> _WORK REQUIRED_:
Please print each entry below exactly as it stands, but without any pictures.

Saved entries
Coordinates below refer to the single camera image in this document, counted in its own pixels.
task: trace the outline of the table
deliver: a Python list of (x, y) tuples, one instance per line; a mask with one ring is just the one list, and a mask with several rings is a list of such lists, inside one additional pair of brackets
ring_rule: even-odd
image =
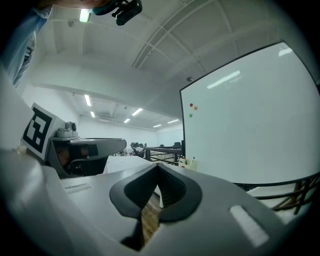
[(141, 166), (148, 167), (150, 165), (152, 165), (152, 162), (138, 156), (109, 156), (103, 173), (110, 174)]

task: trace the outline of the ceiling
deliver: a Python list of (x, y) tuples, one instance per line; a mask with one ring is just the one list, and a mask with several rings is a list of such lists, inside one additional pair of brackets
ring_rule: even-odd
[(142, 5), (142, 13), (124, 26), (109, 14), (81, 23), (80, 10), (55, 6), (39, 35), (43, 58), (34, 85), (181, 118), (179, 91), (190, 83), (188, 77), (196, 80), (283, 39), (319, 77), (303, 36), (270, 1), (142, 0)]
[(153, 113), (147, 110), (142, 110), (137, 115), (132, 114), (137, 110), (136, 107), (123, 105), (114, 101), (90, 97), (91, 106), (88, 106), (84, 95), (73, 94), (70, 92), (61, 92), (64, 94), (64, 99), (71, 102), (77, 109), (79, 114), (84, 117), (92, 118), (90, 112), (94, 112), (95, 118), (101, 122), (123, 125), (126, 127), (143, 128), (149, 130), (159, 130), (165, 127), (179, 124), (181, 121), (168, 124), (168, 122), (174, 119), (161, 114)]

> _TASK SOLUTION_:
Coordinates below refer to the single camera image in this document, counted in its own pixels.
task: trace the outline of the table
deliver: a Python list of (x, y) tuples, one instance per line; a mask with one ring is just the one list, and a mask with several rings is a list of such lists, inside one additional pair of brackets
ring_rule: even-odd
image =
[(141, 166), (148, 167), (150, 165), (152, 165), (152, 162), (138, 156), (109, 156), (103, 173), (110, 174)]

task: trace the outline of the ceiling
deliver: a Python list of (x, y) tuples, one instance per line; a mask with one ring is just the one list, and a mask with several rings is a list of such lists, inside one additional pair of brackets
ring_rule: even-odd
[(142, 5), (142, 13), (124, 26), (109, 14), (81, 23), (80, 10), (55, 6), (39, 35), (43, 58), (34, 85), (181, 118), (179, 91), (190, 83), (188, 77), (196, 80), (283, 39), (319, 77), (303, 36), (270, 1), (142, 0)]
[(153, 113), (147, 110), (142, 110), (137, 115), (132, 114), (137, 110), (136, 107), (123, 105), (114, 101), (90, 97), (91, 106), (88, 106), (84, 95), (73, 94), (70, 92), (61, 92), (64, 94), (64, 99), (71, 102), (77, 109), (79, 114), (84, 117), (92, 118), (90, 112), (94, 112), (95, 118), (101, 122), (123, 125), (126, 127), (143, 128), (149, 130), (159, 130), (165, 127), (179, 124), (181, 121), (168, 124), (168, 122), (174, 119), (161, 114)]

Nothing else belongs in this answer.